The following title-track rocks with a similarly pendulum-like thrust, and tosses a little Zack de la Rocha-esque rapping in for good measure. It works! Surprisingly! I love the pocket MSPAINT are in at this point, eschewing the twitchy, curly-q'd jaunts of the album's first half and dragging us into a skin-singeing furnace that roars in spite of the wet wood's creaky, steamy, snap-crackling rejection. Like I said earlier, this band's music has an air of posi —  of hope, really — to it, and it remains present, and most vitally and intriguingly so, during these gnashing, combative portions of the record. The dulcet synths and pitter-pattering beat of "Free from the Sun" — not to mention Deedee's almost singing but still mostly talking vocal delivery — sound so much sweeter and more accommodating after I've been battered to shit for a few minutes prior, and having made it through the storm allows "Titan of Hope" to resonate as convincing, not tritely inspiring. The rapping is back a bit (I can already see the headline: From Gridiron to MSPAINT, Rapcore is Back in a Big Way), and it sounds like Deedee is physically restraining themselves from accepting the square rhyme schemes that fall out of their vocal melody, stuttering over the beat for a knobby effect that prevents this tune from tipping into anything resembling a predictably cathartic closing anthem. I would've eaten this shit up if the whole thing was as catchy as its concluding chant, but I've gotta give them their props for making my ear wade through a couple awkward verses and another shadowy, clattering breakdown to get there.
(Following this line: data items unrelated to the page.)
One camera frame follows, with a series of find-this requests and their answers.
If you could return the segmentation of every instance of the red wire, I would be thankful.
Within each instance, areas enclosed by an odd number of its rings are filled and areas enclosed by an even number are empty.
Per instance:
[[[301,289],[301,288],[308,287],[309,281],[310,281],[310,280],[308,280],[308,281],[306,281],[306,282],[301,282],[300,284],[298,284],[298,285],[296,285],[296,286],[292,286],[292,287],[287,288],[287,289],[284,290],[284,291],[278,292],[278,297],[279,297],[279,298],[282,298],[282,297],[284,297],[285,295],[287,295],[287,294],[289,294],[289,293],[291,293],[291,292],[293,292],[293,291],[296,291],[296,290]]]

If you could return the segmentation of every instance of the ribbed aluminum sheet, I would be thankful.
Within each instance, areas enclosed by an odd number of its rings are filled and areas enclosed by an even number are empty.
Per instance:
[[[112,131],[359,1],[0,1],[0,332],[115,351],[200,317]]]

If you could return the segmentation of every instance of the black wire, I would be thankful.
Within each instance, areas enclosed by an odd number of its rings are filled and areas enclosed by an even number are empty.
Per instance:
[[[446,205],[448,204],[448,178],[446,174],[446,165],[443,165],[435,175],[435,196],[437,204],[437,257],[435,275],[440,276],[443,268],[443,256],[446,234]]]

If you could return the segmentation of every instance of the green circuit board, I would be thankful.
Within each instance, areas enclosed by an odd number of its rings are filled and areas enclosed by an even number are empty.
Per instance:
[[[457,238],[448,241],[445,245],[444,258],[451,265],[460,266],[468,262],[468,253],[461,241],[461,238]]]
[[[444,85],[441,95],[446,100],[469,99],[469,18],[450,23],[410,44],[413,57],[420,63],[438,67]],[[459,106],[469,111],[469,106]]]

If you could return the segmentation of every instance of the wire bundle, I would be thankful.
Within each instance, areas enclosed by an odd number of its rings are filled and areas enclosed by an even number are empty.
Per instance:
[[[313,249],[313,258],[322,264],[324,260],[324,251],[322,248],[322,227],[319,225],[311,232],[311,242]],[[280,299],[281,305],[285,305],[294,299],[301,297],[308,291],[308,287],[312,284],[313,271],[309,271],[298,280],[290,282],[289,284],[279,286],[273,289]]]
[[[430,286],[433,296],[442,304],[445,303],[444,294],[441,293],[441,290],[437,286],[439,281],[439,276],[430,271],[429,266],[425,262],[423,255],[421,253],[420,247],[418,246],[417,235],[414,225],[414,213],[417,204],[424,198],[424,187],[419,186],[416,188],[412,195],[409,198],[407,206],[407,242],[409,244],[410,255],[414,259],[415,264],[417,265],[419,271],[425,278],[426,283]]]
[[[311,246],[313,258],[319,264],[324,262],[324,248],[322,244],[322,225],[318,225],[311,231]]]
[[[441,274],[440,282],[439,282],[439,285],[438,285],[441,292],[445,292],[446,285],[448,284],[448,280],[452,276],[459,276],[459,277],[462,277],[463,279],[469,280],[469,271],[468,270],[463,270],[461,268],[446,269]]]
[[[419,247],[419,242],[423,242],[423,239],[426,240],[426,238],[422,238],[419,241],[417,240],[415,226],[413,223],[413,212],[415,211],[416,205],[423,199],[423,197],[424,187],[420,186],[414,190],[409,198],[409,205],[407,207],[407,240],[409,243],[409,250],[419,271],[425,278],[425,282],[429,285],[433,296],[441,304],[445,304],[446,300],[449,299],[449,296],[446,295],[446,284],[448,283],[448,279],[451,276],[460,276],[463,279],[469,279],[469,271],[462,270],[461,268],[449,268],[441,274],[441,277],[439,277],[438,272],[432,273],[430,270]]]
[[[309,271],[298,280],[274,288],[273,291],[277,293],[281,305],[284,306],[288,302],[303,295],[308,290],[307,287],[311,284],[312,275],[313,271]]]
I don't know what MSPAINT will do next. This record came out on one of my favorite current labels, Convulse Records, who turned the world on to Militarie Gun but mostly still specialize in niche genre exercises like Proper Powerviolence, early 80s NYHC, and FFO Poison Idea-core. Considering the hype they're receiving in the current boom period for hardcore, I'd wager MSPAINT will jump to a bigger, glossier label for their next release — and rightly so, they've certainly got the singular appeal to reach larger audiences if they so please. But I worry that if that's the route they go, then my favorite aspects of this record will turn me into a stone statue engraved with Eh, I Like Their Old Shit Better. I can see them leaning way harder into the more, uh, traditional, I guess, post-punk elements of their sound and making a record that's snappier, hookier and maybe even smarter, but less enthralling than Post-American. That's usually the way bands go when they dare'th scale the walls of hardcore. But then again, MSPAINT are only hardcore-informed. Maybe they'll stay that way.